Salim trata disso no
prefácio do livro em que explica, em determinado trecho: “O título devo-o a um
velho amigo e colega de profissão: o escritor Guido Wilmar Sassi. Em uma de
suas inigualáveis cartas, ou em um de nossos intermináveis e surrealistas
papos, ele me falou do título (nem sei por quê ou para quê), talvez lembrando o
Castelo de Alex, de Edmond Wilson. Imediatamente, e sem qualquer cerimônia,
dele me apoderei. Depois, reconsiderei, recuei. Não por escrúpulo pelo rápido furto
ou pela semelhança do título do livro do ensaísta norte-americano. Meu problema
era outro: como justificar o título insólito”.
Mais adiante, Salim
acrescenta: “Foi ainda Guido quem me deu a deixa: Fácil. São matérias variadas
as tuas, aparentemente desencontradas. A meu ver, desconexas só na aparência.
Na verdade, têm um fulcro comum: e todas saídas de um mesmo cérebro e com uma
mesma preocupação. Quanto à diversidade de enfoque, é lógica e se justifica por
si mesma; e na proposta há uma unidade intrínseca e uma idêntica busca.

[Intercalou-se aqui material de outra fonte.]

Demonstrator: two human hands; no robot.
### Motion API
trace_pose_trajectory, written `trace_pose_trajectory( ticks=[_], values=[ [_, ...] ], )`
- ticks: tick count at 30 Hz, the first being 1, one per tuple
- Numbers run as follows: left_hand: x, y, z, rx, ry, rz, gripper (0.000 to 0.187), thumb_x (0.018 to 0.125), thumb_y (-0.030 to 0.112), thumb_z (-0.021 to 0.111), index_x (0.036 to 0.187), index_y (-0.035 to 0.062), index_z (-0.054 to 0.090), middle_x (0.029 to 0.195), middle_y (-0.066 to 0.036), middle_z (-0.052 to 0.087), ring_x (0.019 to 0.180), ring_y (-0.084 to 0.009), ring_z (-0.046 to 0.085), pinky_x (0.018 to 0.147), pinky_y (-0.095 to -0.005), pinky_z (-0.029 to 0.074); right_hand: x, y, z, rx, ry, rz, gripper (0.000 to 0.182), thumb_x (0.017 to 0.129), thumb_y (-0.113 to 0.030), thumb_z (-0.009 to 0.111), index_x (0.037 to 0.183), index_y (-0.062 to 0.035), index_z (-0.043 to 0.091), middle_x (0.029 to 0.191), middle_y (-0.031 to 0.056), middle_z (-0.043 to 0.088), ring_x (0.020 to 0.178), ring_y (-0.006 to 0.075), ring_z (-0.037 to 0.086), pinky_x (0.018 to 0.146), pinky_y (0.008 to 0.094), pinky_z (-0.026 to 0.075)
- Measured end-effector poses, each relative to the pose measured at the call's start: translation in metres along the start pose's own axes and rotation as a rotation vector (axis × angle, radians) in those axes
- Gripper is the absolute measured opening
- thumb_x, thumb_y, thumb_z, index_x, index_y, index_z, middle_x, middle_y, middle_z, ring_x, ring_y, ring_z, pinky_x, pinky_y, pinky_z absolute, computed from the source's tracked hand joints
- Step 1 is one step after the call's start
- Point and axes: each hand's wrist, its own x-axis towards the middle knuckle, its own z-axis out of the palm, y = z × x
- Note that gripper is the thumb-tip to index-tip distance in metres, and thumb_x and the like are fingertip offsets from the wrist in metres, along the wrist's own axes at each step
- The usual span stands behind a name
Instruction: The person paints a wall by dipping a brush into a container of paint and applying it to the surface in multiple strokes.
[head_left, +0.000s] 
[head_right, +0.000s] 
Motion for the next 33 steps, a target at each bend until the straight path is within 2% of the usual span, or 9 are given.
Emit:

Concordei. Não lá muito convicto. Eu queria era um pequeno empurrão. Ei-lo, me
disse. Cabe agora ao leitor penetrar nos meandros do Castelo – e aceitá-lo ou
recusá-lo”.
Eu, que “passeei”,
embevecido, pelos aposentos dessa insólita edificação, bisbilhotando, xeretando
em cada canto, sem nenhuma reserva ou escrúpulo, aceitei o título, embora
continue considerando-o, digamos, comercialmente impróprio. Quem ler o livro
também, com certeza, se convencerá que o autor não estava tão errado assim.
Cada um de seus “cômodos” reservam agradáveis surpresas para os que se
dispuserem a vasculhar cada milímetro desse castelo, que não tem nada de
exótico ou de assustador, com o espírito aberto, atento e observador de um
cientista, face um precioso e original espécime. E, afinal de contas, o
importante em um produto não é a embalagem que o envolve, mas o que ela contém.
Isso vale, também, para livros. E o de Salim Miguel é para lá de bom.